▶ [Task requirements] Output the full listing exactly as written, with no pictures in it.

▶ [Source material]
╭──

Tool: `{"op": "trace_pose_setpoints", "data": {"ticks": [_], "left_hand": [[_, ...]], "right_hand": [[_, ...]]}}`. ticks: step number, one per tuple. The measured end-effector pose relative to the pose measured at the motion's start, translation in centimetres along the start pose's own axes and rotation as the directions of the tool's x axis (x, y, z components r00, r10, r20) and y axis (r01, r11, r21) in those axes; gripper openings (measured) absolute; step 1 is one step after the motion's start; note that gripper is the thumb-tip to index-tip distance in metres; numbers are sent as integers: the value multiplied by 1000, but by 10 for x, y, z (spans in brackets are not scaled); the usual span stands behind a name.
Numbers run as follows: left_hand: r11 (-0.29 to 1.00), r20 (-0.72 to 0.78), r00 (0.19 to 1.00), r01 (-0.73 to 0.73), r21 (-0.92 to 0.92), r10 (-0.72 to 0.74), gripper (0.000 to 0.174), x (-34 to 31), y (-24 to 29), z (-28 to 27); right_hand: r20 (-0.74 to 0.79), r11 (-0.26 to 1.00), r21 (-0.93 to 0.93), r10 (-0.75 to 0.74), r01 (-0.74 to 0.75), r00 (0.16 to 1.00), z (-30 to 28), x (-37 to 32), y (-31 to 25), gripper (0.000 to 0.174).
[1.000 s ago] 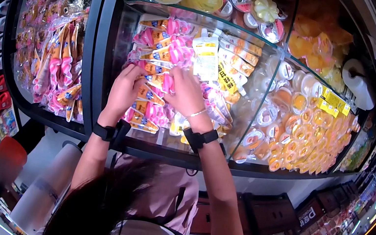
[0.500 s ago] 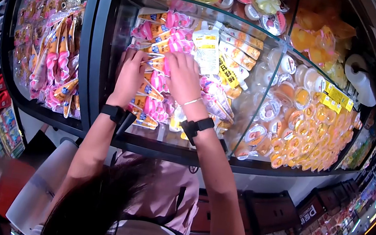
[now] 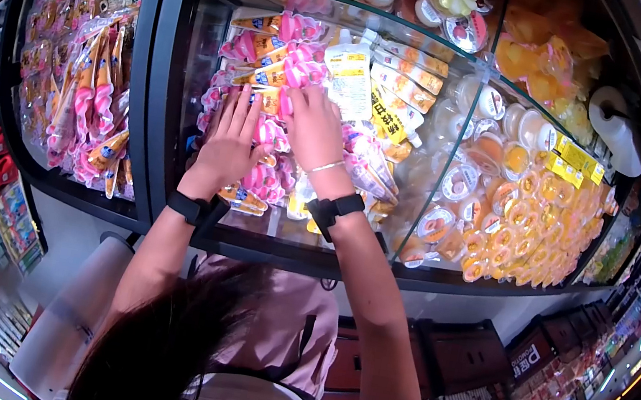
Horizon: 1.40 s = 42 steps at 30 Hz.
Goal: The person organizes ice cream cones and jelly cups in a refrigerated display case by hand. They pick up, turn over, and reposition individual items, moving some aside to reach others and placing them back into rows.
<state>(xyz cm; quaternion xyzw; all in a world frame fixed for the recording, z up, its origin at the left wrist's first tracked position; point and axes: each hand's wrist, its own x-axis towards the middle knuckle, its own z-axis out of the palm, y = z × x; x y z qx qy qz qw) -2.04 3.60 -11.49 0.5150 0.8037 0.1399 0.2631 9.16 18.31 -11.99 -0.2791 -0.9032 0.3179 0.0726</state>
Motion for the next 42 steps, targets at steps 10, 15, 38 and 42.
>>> {"op": "trace_pose_setpoints", "data": {"ticks": [10,15,38,42], "left_hand": [[994,146,983,106,32,-110,84,1,-2,1],[949,94,977,207,-240,-189,89,-2,7,-28],[992,121,988,91,83,-101,115,-52,-14,-17],[993,26,997,67,95,-70,103,-57,0,-33]], "right_hand": [[91,990,-2,139,-140,986,-13,-13,-14,30],[198,990,52,116,-128,973,-6,-21,-14,20],[327,957,-237,-83,166,941,20,-44,-42,104],[316,979,-166,-60,117,947,0,-43,-57,96]]}}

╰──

▶ [Task output]
Tool: `{"op": "trace_pose_setpoints", "data": {"ticks": [_], "left_hand": [[_, ...]], "right_hand": [[_, ...]]}}`. ticks: step number, one per tuple. The measured end-effector pose relative to the pose measured at the motion's start, translation in centimetres along the start pose's own axes and rotation as the directions of the tool's x axis (x, y, z components r00, r10, r20) and y axis (r01, r11, r21) in those axes; gripper openings (measured) absolute; step 1 is one step after the motion's start; note that gripper is the thumb-tip to index-tip distance in metres; numbers are sent as integers: the value multiplied by 1000, but by 10 for x, y, z (spans in brackets are not scaled); the usual span stands behind a name.
Numbers run as follows: left_hand: r11 (-0.29 to 1.00), r20 (-0.72 to 0.78), r00 (0.19 to 1.00), r01 (-0.73 to 0.73), r21 (-0.92 to 0.92), r10 (-0.72 to 0.74), gripper (0.000 to 0.174), x (-34 to 31), y (-24 to 29), z (-28 to 27); right_hand: r20 (-0.74 to 0.79), r11 (-0.26 to 1.00), r21 (-0.93 to 0.93), r10 (-0.75 to 0.74), r01 (-0.74 to 0.75), r00 (0.16 to 1.00), z (-30 to 28), x (-37 to 32), y (-31 to 25), gripper (0.000 to 0.174).
[1.000 s ago] 
[0.500 s ago] 
[now] 
Horizon: 1.40 s = 42 steps at 30 Hz.
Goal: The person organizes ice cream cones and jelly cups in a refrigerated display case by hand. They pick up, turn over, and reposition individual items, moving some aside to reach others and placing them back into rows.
<state>(xyz cm; quaternion xyzw; all in a world frame fixed for the recording, z up, its origin at the left wrist's first tracked position; point and axes: each hand's wrist, its own x-axis towards the middle knuckle, its own z-axis out of the palm, y = z × x; x y z qx qy qz qw) -2.04 3.60 -11.49 0.5150 0.8037 0.1399 0.2631 9.16 18.31 -11.99 -0.2791 -0.9032 0.3179 0.0726</state>
Motion for the next 42 steps, targets at steps 10, 15, 38 and 42.
>>> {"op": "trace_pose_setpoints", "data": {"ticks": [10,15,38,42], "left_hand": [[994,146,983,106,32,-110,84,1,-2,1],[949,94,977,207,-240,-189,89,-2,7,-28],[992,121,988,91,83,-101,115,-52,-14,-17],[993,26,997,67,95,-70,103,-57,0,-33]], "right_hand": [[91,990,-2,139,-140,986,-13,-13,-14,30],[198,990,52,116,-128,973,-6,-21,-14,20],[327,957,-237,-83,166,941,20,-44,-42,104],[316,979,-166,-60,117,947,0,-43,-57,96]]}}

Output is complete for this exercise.